Friday, June 12, 2015

KEEPING THE WIG UP ON THE SHELF:  Adam Lambert was approached about doing Hedwig on Broadway, but declined, because he didn't "want to get in drag for eight shows a week."  (Taye Diggs takes the wig off the shelf in July to take over the role from Darren Criss.)
THE LAST DAY OF SUMMER:  Worst day in the history of the entire tri-state area. Thank you, Agent P (as well as the show's creators) for all the joy and wit you delivered.

Thursday, June 11, 2015

THE AMERICAN DREAM:  I recognize that today's news of the passing of wrestling superstar Dusty Rhodes won't matter to everyone here, but Ian Williams offers as good an explanation as you'll find:
Dusty wasn’t what all us Southern working class kids and adults wanted to be. He was what we already were. Dusty was fat and slovenly, his dress alternating between work clothes and garish, sloppy attempts at what you might think a rich man dressed like had you never actually seen one. His forehead bore the marks of his career, a mass of deeply grooved scar tissue after years of chair shots and blading. He wasn’t great in the ring, but was a master of psychology and storytelling.

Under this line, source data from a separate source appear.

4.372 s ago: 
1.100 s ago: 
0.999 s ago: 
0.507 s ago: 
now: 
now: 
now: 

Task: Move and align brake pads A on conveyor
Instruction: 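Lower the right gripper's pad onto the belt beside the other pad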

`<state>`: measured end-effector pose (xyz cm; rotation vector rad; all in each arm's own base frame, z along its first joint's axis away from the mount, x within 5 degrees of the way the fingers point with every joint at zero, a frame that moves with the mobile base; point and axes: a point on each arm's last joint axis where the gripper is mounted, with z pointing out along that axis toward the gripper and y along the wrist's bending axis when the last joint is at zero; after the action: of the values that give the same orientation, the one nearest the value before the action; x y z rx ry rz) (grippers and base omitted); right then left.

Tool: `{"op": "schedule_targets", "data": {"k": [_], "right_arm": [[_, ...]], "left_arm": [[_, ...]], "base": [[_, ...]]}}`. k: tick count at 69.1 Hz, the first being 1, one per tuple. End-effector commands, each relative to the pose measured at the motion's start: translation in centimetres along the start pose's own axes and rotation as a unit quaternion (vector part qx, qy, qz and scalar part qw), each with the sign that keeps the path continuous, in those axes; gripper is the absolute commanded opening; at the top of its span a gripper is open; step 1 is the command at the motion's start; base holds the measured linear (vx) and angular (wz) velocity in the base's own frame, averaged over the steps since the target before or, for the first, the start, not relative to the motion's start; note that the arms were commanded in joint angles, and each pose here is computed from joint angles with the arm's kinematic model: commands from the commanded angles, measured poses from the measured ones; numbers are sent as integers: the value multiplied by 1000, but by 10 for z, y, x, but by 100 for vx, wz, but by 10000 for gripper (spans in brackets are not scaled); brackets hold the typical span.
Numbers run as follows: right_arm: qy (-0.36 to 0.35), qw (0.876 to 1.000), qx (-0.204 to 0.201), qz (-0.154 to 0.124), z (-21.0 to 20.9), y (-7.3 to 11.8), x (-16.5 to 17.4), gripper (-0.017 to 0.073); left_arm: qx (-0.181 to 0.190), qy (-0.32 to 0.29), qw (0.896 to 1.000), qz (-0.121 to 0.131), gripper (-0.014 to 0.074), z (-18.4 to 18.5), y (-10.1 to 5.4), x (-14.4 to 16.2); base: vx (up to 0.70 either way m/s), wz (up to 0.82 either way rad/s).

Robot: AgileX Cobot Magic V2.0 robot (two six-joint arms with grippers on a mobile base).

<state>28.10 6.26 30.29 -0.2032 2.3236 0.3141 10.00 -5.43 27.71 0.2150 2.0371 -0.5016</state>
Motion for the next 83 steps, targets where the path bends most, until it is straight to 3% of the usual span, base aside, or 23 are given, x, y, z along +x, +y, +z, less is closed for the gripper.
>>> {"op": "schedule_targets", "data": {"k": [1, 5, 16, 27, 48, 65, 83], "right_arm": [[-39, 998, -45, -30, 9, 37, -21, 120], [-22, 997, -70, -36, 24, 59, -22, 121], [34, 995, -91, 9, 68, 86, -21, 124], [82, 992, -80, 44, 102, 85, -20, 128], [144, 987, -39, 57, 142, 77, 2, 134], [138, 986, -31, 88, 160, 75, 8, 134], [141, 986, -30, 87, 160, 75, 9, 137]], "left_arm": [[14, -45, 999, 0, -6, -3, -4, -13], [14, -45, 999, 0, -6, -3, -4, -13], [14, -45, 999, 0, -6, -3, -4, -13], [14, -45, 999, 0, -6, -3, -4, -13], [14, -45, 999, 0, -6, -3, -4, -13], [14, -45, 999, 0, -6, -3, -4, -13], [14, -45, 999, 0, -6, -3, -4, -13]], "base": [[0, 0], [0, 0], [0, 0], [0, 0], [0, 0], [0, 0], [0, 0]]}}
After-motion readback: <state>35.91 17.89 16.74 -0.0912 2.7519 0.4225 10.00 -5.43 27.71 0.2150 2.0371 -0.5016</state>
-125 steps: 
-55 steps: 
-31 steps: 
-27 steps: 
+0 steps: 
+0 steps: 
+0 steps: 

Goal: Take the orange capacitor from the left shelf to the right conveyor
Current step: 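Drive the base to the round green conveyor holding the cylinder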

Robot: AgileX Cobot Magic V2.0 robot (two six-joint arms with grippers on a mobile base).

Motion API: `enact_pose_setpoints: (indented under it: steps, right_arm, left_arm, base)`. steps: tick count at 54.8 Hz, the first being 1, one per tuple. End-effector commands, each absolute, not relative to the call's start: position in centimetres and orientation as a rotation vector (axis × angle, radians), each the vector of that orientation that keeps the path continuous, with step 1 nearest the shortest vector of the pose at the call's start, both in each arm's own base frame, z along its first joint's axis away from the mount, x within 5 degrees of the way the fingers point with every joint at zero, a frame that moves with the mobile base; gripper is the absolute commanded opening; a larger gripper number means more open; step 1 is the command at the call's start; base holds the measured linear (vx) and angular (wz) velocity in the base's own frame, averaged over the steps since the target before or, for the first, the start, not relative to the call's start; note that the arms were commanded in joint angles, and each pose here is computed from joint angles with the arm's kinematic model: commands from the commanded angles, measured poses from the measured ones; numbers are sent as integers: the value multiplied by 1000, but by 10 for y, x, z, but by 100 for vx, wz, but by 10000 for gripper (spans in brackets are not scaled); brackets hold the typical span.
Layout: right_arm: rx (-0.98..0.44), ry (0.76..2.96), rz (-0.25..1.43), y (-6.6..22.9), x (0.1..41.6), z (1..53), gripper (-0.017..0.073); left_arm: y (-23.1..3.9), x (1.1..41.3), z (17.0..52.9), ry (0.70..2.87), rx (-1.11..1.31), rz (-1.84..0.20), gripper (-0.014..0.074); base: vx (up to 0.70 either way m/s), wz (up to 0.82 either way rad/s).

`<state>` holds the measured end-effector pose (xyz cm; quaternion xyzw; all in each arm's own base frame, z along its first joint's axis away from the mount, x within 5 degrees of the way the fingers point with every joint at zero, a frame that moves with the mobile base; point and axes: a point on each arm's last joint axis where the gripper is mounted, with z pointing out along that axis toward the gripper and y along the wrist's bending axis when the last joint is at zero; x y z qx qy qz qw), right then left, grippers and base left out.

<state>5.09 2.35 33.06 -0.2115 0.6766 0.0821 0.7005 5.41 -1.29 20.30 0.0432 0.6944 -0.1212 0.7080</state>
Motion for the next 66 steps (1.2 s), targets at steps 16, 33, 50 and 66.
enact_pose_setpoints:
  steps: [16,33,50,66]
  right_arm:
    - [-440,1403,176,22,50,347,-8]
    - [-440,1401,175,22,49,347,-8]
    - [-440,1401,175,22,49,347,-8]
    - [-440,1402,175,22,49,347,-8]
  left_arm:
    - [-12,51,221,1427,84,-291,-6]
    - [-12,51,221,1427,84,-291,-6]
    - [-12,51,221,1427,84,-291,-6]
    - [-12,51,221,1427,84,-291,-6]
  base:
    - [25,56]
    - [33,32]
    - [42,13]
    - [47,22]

The stories he told were working class stories. He took his lisping Texas drawl and married it to an African–American preacher’s cadence. Not for nothing was one of his earliest nicknames the White Soul King. Rather than outright co–option, it seemed to be a sincere effort on Rhodes’ part to speak to a pan–racial working class, setting him up as a hero for blacks, whites, and Latinos to cheer on against whatever villainous rich guy he was put up against.
NOT PENNY'S BOAT:  "Through the Looking Glass," recapped, as ballsy and jaw-dropping and perfect as season-ending, game-changing cliffhangers have been in the new golden age of tv, the one that proved that Lindelof/Cuse knew where they were going with this story.  So much I can remember without even looking -- "That's for taking the kid off the raft," the return of the VW bus, Good Vibrations, Sayid kicking ass, Charlie's heroism. (Our original thread had 150+ comments on it; they're all lost, now.)
"THE PASSION FOR HIM WAS TO CREATE BEAUTIFUL LETTERS":  Hermann Zapf, who designed the Palatino, Optima, and Zapf Dingbats fonts (among many others), has died at the age of 96:
“Last Thursday, all the rest of us moved up one,” said Matthew Carter, whose designs for web fonts, including Verdana and Georgia, earned a MacArthur Fellowship, the so-called genius award, in 2010. “That’s my way of saying Hermann was on top.” 
Mr. Kelly said: “What Michelangelo was to sculpture and Beethoven was to music, that’s what Hermann Zapf is to type design and calligraphy. We’re all followers of his now.”

Tuesday, June 9, 2015

WAY HARSH, TAI:  Apparently, we could have had a version of Clueless starring Reese Witherspoon (as Cher), Ben Affleck (as Josh), and either Terrence Howard or Dave Chappelle (as Murray).

Monday, June 8, 2015

GAVIN BELSON WOULD NOT TOLERATE THIS NONSENSE: We frequently bash shows for their lack of legal realism around here, so I want to give immense credit to a show you might not expect for getting it right--HBO's Silicon Valley.  A major plot thread this year has been an IP theft case between plucky (yet only semi-competent) startup PiedPiper and behemoth Google Hooli.  Impressively, we haven't had any "dramatic" courtroom showdowns, but much more of the drudgery that litigation often involves (including stressing over fees and fee management, massive document dumps, and the like).  Yes, there is still some dramatic license (there is a "smoking gun" e-mail) and the idea that a case could go to "binding arbitration" as quickly as depicted by agreement of the parties is unrealistic, but you have to respect a show that doesn't show a case being resolved overnight.